Thierry Fiorilli
C’est beau comme la lucarne d’Evry (chronique)
La preuve que la grandeur n’est pas qu’une question de taille.
C’est une bête petite fenêtre carrée, avec un châssis en PVC blanc. Elle mesure quarante-cinq centimètres de côté. Elle est fichée à un peu plus de deux mètres du sol, à mi-chemin entre la porte d’entrée du HLM et un renfoncement du mur en crépi, qui était jaune quand on a construit cet immeuble du 24 rue Jules Vallès, à Evry, dans les années 1970. Durant la journée, elle est ouverte: derrière, c’est le local à poubelles de l’immeuble, faut que ça aère. Un jour de décembre 2019, les gars du coin, qui est plutôt la zone, s’emmerdaient, comme souvent ; ils tapaient le ballon et essayaient de toucher un panneau sens interdit. L’un d’eux a alors vu dans cette bête petite fenêtre, ouverte donc, une cible. Les gars ont essayé, à tour de rôle, depuis le trottoir d’en face, d’y faire entrer le ballon. Bam, bam, bam, bam. Raté, raté, raté, raté. Mais beau raffut. Au point de faire sortir Djibril. « C’est quoi ce bordel!? » On lui explique, il prend le ballon, trottoir d’en face, tir, but. Direct dans la lucarne, mon frère!

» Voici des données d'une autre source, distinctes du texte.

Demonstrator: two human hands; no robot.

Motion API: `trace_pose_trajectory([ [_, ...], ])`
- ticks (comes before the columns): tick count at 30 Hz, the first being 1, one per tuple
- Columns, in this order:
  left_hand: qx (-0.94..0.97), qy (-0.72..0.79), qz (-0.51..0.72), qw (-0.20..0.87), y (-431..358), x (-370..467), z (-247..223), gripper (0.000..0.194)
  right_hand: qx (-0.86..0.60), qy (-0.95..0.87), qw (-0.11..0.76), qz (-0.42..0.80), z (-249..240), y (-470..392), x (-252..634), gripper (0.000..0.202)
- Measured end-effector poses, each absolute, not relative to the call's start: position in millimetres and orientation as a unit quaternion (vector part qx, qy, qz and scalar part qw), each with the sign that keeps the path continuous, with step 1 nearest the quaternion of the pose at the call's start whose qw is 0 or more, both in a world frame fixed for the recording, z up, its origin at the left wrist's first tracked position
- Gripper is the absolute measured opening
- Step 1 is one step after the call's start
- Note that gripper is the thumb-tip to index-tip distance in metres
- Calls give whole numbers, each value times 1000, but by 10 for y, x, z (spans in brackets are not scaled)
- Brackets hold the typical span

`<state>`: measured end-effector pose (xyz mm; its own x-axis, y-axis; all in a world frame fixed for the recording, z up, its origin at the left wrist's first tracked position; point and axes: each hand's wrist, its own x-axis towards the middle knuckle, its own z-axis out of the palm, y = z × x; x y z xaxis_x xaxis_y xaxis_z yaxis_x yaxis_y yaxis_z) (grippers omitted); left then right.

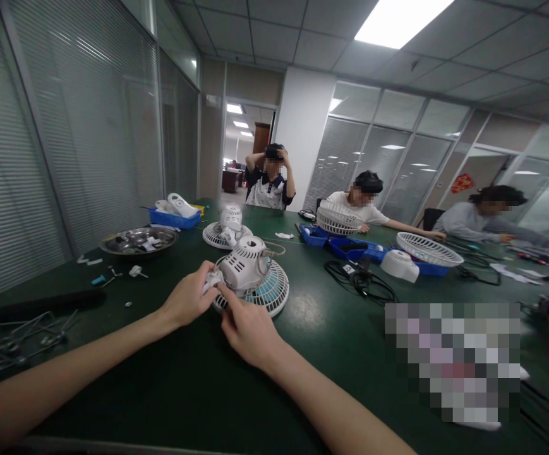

Ça devient un défi. Tout le monde tente, on le filme et on le tape sur les réseaux sociaux. Paf, viral! Les médias en parlent, la bête petite fenêtre est baptisée « la lucarne d’Evry », elle fait le tour du monde. Les touristes arrivent et tentent de mettre ce foutu ballon dans ce foutu carré. Et puis, des politiques. Des artistes. Des sportifs. Et une page Wikipédia, sobrement intitulée « Lucarne d’Evry ». Et Adidas qui débarque, pour un spot pub avec Messi: il ne tentera pas le coup de la lucarne mais on la verra, et il tiendra un ballon siglé Evry. Bref, aujourd’hui, le 24 rue Jules Vallès « est bien plus qu’un immeuble d’habitation, comme écrit Houssem Loussaïef, journaliste sportif au magazine After Foot. Il n’y a pas de retombées financières mais le phénomène met du sourire sur les visages et redore l’image de la ville, pour le plus grand bonheur des créateurs du jeu, des habitants et des édiles. »
On impose dès lors des règles: « Les tirs ont généralement lieu entre 17 et 19 heures, raconte Malason, le frère de Djibril, qui est un peu le chef de la lucarne. On évite au maximum les nuisances. De toute façon, je n’ai pas la clé de l’immeuble, seulement celle de la fenêtre. » Le mois dernier, Nenê, un ancien du PSG et de Monaco, qui joue toujours au Brésil, est venu tenter le coup. Bingo! Mais après huit ou neuf essais. Il a fait comme si c’était en Coupe du monde: bras au ciel, course vers les immeubles autour. Les jeunes du coin ont sauté, chanté, dansé. On dit que Neymar pourrait venir. Mais eux voudraient surtout Zidane.
En l’attendant, un gamin de 9 ans l’a mise au fond, du premier coup, le 17 janvier – plus de 500 000 vues en quelques jours sur les réseaux sociaux. Des enfants demandent à leurs parents d’aller voir la lucarne d’Evry plutôt que la tour Eiffel. Et une réplique du mur, en bois, avec la bête petite fenêtre au milieu, vient d’entamer un tour de la France. Les meilleurs tireurs du pays se retrouveront à Evry l’été prochain. Pour un tournoi.
La preuve, comme dit Houssem Loussaïef, que la grandeur n’est pas qu’une question de taille.